O governo da Guiana emitiu uma nota oficial para contestar a lei promulgada pelo presidente da Venezuela, Nicolás Maduro, que determina a anexação de Essequibo, território da Guiana reivindicado pela Venezuela. Segundo o Ministério das Relações Exteriores e Cooperação Internacional da Guiana, essa tentativa de anexação é uma clara violação dos princípios do direito internacional e de acordos firmados entre os dois países.

Essequibo, com 160 mil quilômetros quadrados, representa 75% do território atual da Guiana e é uma região rica em petróleo e gás, o que tem gerado disputas territoriais desde o final do século XIX. A lei venezuelana foi aprovada pela Assembleia Nacional em março deste ano, após um referendo em que 95% dos votantes aprovaram o reconhecimento de Essequibo como parte da Venezuela.

O governo guianês deixou claro que não aceitará qualquer medida de anexação forçada e reiterou que a Corte Internacional de Justiça é o fórum adequado para resolver essa disputa. Em acordo firmado em 1966, a CIJ foi reconhecida como a instância decisiva para questões fronteiriças entre os dois países, e uma sentença arbitral de 1899 já definiu o limite territorial.

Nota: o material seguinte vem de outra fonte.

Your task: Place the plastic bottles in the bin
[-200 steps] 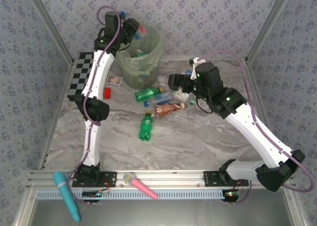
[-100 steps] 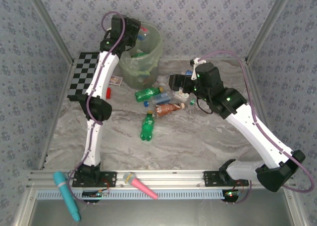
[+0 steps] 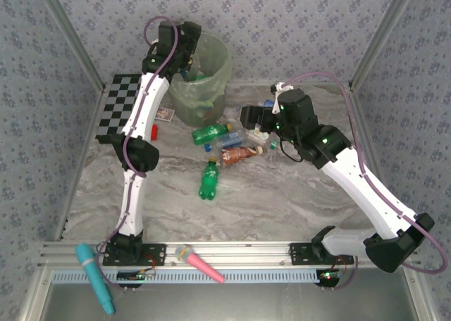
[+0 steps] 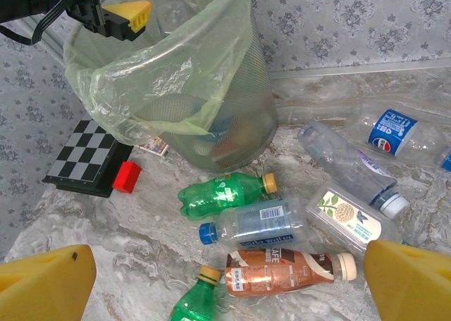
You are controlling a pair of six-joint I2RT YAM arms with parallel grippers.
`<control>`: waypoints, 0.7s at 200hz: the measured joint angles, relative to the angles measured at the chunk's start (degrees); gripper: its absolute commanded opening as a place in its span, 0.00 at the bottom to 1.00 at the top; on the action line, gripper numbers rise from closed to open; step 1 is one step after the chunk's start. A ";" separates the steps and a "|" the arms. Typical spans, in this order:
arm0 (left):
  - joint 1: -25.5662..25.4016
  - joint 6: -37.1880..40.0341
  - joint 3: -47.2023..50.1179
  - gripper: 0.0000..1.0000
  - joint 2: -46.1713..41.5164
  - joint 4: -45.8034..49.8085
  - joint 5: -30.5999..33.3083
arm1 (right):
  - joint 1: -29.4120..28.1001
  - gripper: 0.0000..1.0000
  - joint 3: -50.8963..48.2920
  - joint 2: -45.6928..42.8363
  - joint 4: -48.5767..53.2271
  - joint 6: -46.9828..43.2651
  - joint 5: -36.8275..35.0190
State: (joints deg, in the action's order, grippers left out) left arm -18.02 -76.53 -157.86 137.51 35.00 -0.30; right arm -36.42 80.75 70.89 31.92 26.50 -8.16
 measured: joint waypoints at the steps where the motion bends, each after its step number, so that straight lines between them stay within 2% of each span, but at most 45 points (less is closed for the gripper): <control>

A reunião entre os presidentes da Guiana e da Venezuela, em São Vicente e Granadinas, resultou em um compromisso de não usar a força um contra o outro. No entanto, a campanha do governo Maduro para reivindicar Essequibo tem aumentado as tensões na região, fazendo com que o Brasil se envolva na mediação do conflito. O país sediou uma das reuniões entre os chanceleres dos dois Estados em fevereiro deste ano e reforçou a presença militar em Roraima, estado que faz fronteira com os dois países.

A Guiana reforçou seu compromisso com os princípios da Carta das Nações Unidas, do Estado de direito e da resolução pacífica de disputas, enfatizando que a justiça internacional será a maneira objetiva de resolver essa questão. As ações e declarações do presidente Maduro foram consideradas ameaças à estabilidade regional e ao diálogo entre os países da América Latina e do Caribe, comprometendo a busca por uma convivência pacífica e pelo respeito mútuo entre nações soberanas.